PostgreSQL+table partitioning: inefficient max() and min()

CREATE TABLE mc_handstats
(
  id integer NOT NULL DEFAULT nextval('mc_handst_id_seq'::regclass),
  playerid integer NOT NULL,
  CONSTRAINT mc_handst_pkey PRIMARY KEY (id),
);

table is partitioned over playerid.

CREATE TABLE mc_handst_0000 ( CHECK ( playerid >= 0 AND playerid < 10000) ) INHERITS (mc_handst) TABLESPACE ssd01;
CREATE TABLE mc_handst_0010 ( CHECK ( playerid >= 10000 AND playerid < 30000) ) INHERITS (mc_handst) TABLESPACE ssd02;
CREATE TABLE mc_handst_0030 ( CHECK ( playerid >= 30000 AND playerid < 50000) ) INHERITS (mc_handst) TABLESPACE ssd03;
...

CREATE INDEX mc_handst_0000_PlayerID ON mc_handst_0000 (playerid);
CREATE INDEX mc_handst_0010_PlayerID ON mc_handst_0010 (playerid);
CREATE INDEX mc_handst_0030_PlayerID ON mc_handst_0030 (playerid);
...

plus create trigger on playerID

i want to get the last id (i could also get the value for the sequence, but i am used to work with tables/colums), but pSQL seems to be rather stupid scanning the table:

EXPLAIN ANALYZE select max(id) from mc_handstats; (the real query runs forever)

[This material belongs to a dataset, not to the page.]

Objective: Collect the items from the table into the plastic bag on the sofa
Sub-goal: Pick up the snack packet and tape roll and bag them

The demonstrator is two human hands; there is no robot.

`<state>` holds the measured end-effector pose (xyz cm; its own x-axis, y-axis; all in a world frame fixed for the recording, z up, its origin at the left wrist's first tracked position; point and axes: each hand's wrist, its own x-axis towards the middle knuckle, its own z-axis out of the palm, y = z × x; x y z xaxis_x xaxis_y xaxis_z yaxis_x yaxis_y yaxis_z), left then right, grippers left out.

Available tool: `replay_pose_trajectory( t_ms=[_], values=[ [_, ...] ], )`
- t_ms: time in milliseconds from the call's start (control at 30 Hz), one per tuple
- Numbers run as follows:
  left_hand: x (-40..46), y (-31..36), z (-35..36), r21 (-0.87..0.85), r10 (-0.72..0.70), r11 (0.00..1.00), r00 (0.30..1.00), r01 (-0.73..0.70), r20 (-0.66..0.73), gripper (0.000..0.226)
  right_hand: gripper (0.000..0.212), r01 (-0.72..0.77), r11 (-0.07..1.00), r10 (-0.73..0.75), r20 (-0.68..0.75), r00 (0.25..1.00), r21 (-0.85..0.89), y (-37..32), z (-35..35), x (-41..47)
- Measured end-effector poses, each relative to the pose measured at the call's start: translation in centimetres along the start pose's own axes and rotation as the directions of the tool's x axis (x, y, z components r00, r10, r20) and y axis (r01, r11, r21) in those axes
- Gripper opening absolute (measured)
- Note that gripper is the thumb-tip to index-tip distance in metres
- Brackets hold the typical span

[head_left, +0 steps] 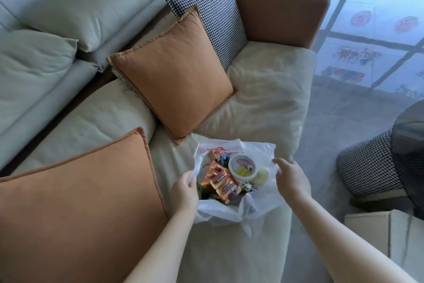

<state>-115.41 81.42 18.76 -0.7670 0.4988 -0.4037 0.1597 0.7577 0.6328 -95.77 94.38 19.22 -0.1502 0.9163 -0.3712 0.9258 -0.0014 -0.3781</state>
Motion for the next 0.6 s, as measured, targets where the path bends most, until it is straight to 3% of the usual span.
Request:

"Aggregate  (cost=9080859.04..9080859.05 rows=1 width=4) (actual time=181867.626..181867.626 rows=1 loops=1)"
"  ->  Append  (cost=0.00..8704322.43 rows=150614644 width=4) (actual time=2.460..163638.343 rows=151134891 loops=1)"
"        ->  Seq Scan on mc_handstats  (cost=0.00..0.00 rows=1 width=4) (actual time=0.002..0.002 rows=0 loops=1)"
"        ->  Seq Scan on mc_handst_0000 mc_handstats  (cost=0.00..728523.69 rows=12580969 width=4) (actual time=2.457..10800.539 rows=12656647 loops=1)"
...
ALL TABLES
...
"Total runtime: 181867.819 ms"

EXPLAIN ANALYZE select max(id) from mc_handst_1000

"Aggregate  (cost=83999.50..83999.51 rows=1 width=4) (actual time=1917.933..1917.933 rows=1 loops=1)"
"  ->  Seq Scan on mc_handst_1000  (cost=0.00..80507.40 rows=1396840 width=4) (actual time=0.007..1728.268 rows=1396717 loops=1)"
"Total runtime: 1918.494 ms"

the runtime for the partitioned table is 'snap', and completely off the record over the master table. (postgreSQL 9.2)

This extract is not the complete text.